Middleweight SSM Opponents duke it out

When it comes to florists, photographers and bakers who decline to service same-sex weddings, I thought the arguments for the two (or more) sides were getting a bit stale.

I don’t exclude my own arguments (although I was pretty pleased with my insight that the law’s burden of persuasion has tellingly if tacitly shifted from (a) the customer seeking to impress artisans into involuntary servitude to (b) the artisans who resist slavishly valorizing some of the most bizarre conceits of the Zeitgeist).

But to my surprise, there’s something interesting (maybe even new and fresh) going on at the Witherspoon Institute’s Public Discourse: a couple of middleweights fairly cordially duking it out, both starting with the premise that same-sex marriage is bad:

Russell Nieli and Jeffery J. Ventrella have been arguing here at Public Discourse about how shopkeepers, such as bakers or photographers, should respond to antidiscrimination laws that require them to provide services at same-sex weddings when they object, on religious or moral grounds, to same-sex unions. Nieli and Ventrella agree that it would be morally permissible and even commendable for such shopkeepers to avoid violating the law by ceasing to serve all weddings, whether traditional or same-sex, or even by ceasing operations completely and finding another line of work. They disagree, however, about a third option proposed by Nieli.

Nieli suggests that it would be morally permissible for such shopkeepers to comply with the law and provide services to same-sex couples if they also announced publicly, perhaps through signs prominently displayed in their businesses, that they believe that marriage is a union of one man and one woman, that the relevant antidiscrimination laws infringe their freedom of conscience, and that they are complying with these laws only under protest and out of respect for the rule of law and the democratic process.

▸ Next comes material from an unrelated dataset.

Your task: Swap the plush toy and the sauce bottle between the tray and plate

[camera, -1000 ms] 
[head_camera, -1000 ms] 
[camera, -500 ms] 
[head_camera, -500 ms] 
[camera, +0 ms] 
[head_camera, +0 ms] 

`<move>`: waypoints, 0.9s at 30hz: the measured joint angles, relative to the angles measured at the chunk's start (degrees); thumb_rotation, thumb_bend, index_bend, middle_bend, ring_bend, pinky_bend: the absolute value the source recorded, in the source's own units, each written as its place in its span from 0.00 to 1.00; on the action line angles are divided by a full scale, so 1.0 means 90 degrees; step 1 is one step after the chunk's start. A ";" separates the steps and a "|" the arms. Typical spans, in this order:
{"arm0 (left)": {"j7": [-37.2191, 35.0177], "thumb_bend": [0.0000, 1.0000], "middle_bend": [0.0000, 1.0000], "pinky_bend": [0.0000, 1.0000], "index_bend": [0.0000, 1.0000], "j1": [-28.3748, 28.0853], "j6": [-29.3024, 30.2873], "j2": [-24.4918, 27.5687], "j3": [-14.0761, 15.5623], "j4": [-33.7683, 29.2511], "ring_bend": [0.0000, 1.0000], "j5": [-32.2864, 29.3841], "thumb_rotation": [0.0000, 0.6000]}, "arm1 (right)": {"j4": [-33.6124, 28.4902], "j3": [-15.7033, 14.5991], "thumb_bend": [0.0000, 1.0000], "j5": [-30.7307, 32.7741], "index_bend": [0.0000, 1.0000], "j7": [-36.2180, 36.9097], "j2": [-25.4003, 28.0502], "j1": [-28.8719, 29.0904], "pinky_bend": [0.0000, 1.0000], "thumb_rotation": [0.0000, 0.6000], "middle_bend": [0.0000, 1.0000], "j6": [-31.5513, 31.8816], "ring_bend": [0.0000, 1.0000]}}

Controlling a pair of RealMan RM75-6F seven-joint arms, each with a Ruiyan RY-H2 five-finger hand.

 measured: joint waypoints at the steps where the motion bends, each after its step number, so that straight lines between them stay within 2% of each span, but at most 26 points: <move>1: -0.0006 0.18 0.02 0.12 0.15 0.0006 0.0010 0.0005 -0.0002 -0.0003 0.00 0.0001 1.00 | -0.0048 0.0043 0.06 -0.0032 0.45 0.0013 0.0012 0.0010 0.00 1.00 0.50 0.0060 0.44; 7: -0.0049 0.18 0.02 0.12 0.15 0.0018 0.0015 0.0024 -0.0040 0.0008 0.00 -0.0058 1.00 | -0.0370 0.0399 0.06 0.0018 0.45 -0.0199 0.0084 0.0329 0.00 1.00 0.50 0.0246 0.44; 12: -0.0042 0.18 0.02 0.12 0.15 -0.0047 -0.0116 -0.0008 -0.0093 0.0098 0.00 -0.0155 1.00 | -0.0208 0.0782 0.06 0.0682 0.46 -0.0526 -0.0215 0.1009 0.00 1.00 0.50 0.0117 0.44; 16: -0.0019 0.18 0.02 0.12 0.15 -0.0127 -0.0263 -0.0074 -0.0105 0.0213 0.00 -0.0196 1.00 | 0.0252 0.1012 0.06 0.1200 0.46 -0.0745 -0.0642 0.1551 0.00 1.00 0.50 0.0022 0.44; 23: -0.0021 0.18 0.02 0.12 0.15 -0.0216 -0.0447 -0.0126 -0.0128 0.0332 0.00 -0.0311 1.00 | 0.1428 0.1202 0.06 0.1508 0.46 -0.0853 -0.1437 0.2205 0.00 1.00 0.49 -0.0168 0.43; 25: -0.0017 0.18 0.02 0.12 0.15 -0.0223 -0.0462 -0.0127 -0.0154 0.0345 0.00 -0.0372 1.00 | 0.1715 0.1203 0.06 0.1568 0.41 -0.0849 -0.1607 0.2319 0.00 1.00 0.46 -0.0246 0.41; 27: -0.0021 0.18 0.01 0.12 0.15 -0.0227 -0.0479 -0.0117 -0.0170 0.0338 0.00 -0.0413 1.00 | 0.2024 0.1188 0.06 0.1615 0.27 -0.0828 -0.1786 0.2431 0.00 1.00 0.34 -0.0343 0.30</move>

That’s the launching pad for Professor Robert T. Miller’s own foray into moral theology, full of concepts like formal cooperation, material cooperation, just law, unjust law, double effect, and proportionality to “make some distinctions that both Nieli and Ventrella overlook.”

Prof. Miller is keen to emphasize the moral licitness of “material cooperation” with evil (what the reluctant baker, florist or photographer are doing if they go along) when, shall we call them, the plusses and minuses tilt. A watchman unlocking a door for robbers because a gun is at his head, not because he’s in cahoots, is a classic example of the distinction between material and formal cooperation.

The proportionality analysis in cooperation cases has generally concerned such factors as the magnitude of the good the cooperator intends in performing the action constituting cooperation, the closeness of the causal connection between the cooperator’s action and the primary wrongdoer’s action, the degree to which the primary wrongdoer’s action depends on cooperation from the cooperator, and the degree of wrongness of the primary wrongdoer’s action.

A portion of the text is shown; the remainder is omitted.